マクロオートファギスフラックスを分析するために、抗p62または抗LcB抗体を摂氏4度で一晩に3Kペレットサンプルを含むブロット膜。プロテアソームフラックスを解析するために、細胞質画分試料を48特異的ポリユビキチン抗体で一晩摂氏4度で含有するブロット膜。次に、標準の二次抗体およびイメージングデバイスを使用して、ウェスタンブロットを画像化します。
標準曲線と実験サンプルの両方に関する目的のバンドに対して密度測定を行うために、適切な画像解析ソフトウェアプログラムを開き、膜の上部に伸びるブロット画像の下部に目的のタンパク質モノマーを包含する長い長方形を描きます。コピーして貼り付けて、残りのサンプルに四角形を移動し、サンプル間で一定の四角形を保持します。スプレッドシートに定量を保存し、線形または多項式回帰で逐次希釈された標準サンプルを使用してスプレッドシート内に密度標準曲線を生成し、最適な標準曲線方程式を得ます。
この式を使用して、実験サンプル内の目的のモノマーの量を推定する。フラックス測定を得るために、各阻害剤処理サンプルの外挿タンパク質量を同じタイムポイントからPBSサンプルの平均値から差し引く。次に、一方向の分散分析を用いて、タンパク質のターンオーバーにおける時間的変動の統計的有意性を評価する。
任意の時点におけるオートファジーフラックスの一次読出しは、リソソーム濃縮された3Kペレット分画で処理されたロイペプチンと偽のサンプルとの間のマクロオートファジー特異的マーカーの量の差を2で割った値である。
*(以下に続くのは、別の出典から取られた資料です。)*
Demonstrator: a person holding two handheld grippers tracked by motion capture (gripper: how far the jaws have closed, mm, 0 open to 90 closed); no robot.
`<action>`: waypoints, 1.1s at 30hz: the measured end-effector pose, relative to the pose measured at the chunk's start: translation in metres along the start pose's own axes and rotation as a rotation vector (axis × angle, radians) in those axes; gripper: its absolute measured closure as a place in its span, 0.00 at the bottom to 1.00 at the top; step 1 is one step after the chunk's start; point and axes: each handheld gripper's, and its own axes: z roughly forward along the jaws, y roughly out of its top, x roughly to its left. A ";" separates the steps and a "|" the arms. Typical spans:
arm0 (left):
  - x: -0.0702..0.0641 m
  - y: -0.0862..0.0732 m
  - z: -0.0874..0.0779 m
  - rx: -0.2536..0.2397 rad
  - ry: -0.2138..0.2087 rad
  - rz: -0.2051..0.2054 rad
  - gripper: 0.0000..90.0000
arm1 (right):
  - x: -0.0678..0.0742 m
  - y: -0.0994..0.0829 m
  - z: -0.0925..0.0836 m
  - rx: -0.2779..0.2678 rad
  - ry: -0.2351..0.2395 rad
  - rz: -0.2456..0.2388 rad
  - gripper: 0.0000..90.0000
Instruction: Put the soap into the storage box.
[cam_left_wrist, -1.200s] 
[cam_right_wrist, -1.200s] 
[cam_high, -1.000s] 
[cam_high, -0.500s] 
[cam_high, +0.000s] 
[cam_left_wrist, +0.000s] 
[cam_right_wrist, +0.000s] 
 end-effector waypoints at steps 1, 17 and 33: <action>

通常、結果は、独立した実験間の比較を簡素化する平均に正規化されます。タンパク質分解フラックスの測定方法は、時間依存のプロセスであるオートファジーおよびプロテアソーム基質の蓄積を引き起こすロイペプチンまたはボルテゾミブの能力に依存します。
この技術は、生物学的リズムが肝臓タンパク質同化作用をプログラムする方法の探求を可能にしました。この病気が細胞のハウスキーピング機能に及ぼす影響を調査する道が開かれることを期待しています。